On Mon, 2 May 2022 at 20:29, Thiago Macieira via Std-Proposals <std-proposals@lists.isocpp.org> wrote:
On Monday, 2 May 2022 12:15:00 PDT Lénárd Szolnoki via Std-Proposals wrote:
> I'm pretty sure in MSVC parameters are destroyed by the callee. I don't
> think that this is non-conforming.
>
> https://godbolt.org/z/9soos71ae

I stand corrected.

You're right, from the language's point of view it makes no difference whether
the destruction happens before the RET instruction or after (that's not
observable in the abstract machine), so long as the ordering of destruction
remains consistent. That is, if the two objects x and y in

  foo(x, y);

are destroyed in the right order, regardless of who does it.

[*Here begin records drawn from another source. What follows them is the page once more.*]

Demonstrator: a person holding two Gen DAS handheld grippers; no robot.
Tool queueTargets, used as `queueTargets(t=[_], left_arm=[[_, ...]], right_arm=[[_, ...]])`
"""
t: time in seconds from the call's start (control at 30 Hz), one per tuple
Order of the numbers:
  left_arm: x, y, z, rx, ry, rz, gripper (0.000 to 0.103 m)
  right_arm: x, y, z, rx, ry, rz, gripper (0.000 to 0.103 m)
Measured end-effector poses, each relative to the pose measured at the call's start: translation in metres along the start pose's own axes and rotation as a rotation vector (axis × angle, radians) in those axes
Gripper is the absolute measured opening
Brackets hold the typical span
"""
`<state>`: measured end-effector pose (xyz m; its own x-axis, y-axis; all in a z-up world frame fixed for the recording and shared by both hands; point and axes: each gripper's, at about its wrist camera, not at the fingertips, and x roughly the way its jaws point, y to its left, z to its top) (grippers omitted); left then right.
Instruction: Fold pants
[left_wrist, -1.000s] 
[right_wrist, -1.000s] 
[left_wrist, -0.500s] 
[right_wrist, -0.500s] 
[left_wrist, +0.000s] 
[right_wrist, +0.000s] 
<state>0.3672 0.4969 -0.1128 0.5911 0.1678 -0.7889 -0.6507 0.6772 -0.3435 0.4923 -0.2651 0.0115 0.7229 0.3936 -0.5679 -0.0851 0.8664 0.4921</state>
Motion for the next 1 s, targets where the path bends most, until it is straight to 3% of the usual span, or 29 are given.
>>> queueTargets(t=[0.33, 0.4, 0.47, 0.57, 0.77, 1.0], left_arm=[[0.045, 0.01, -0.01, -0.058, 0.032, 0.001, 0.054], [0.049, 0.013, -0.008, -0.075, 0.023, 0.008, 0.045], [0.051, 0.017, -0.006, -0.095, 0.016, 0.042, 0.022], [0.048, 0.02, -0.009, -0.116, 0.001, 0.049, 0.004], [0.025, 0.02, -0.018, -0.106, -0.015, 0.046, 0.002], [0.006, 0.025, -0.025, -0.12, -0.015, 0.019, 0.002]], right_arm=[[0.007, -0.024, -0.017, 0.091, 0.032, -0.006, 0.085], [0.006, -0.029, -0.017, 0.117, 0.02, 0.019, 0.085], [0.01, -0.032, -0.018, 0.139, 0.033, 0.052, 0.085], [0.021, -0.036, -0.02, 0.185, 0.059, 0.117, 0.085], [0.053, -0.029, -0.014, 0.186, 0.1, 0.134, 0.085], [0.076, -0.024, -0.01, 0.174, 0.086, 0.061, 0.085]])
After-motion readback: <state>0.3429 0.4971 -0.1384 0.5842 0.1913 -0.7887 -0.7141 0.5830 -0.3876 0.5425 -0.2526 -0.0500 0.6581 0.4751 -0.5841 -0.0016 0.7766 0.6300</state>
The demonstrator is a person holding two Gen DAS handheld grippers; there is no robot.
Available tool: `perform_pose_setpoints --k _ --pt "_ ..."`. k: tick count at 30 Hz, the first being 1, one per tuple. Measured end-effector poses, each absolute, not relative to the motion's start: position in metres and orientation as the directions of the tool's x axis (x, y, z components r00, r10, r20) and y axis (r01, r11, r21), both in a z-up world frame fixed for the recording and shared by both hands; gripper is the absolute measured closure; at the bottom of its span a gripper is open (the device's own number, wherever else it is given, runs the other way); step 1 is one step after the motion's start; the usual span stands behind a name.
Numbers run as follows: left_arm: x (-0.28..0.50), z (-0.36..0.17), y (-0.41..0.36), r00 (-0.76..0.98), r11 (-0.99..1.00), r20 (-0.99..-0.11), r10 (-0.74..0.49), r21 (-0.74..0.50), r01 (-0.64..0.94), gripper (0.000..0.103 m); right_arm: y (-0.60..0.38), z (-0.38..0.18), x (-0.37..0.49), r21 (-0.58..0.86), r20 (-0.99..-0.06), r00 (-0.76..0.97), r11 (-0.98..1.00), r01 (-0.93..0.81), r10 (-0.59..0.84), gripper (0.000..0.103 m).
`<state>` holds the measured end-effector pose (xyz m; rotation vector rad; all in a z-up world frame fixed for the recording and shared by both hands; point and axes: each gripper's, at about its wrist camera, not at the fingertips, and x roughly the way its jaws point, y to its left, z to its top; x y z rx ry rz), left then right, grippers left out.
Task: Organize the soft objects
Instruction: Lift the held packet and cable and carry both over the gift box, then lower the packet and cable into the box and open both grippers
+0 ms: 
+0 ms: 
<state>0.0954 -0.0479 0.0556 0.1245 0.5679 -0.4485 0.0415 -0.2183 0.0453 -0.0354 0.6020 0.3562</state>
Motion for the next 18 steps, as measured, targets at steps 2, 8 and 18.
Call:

I don't believe there is a "right order". Certainly the order of initialization of (the parameters initialized by) x and y is indeterminate, so I imagine their destruction would be indeterminate as well.

Note that, importantly, in

foo(x, y), z

the order of destruction of x and y relative to the evaluation of z is implementation-defined; they may be destroyed immediately on return or at the end of the full-expression.
 
I was thinking that there could be some side-effects that only the caller
would know about and that it would require that the caller destroy it, but on
second thought I can't think of any.

No, I'm fairly sure this is about access control. (That is, you must be able to destroy a parameter to call a function, even if the ABI is callee-destroy.)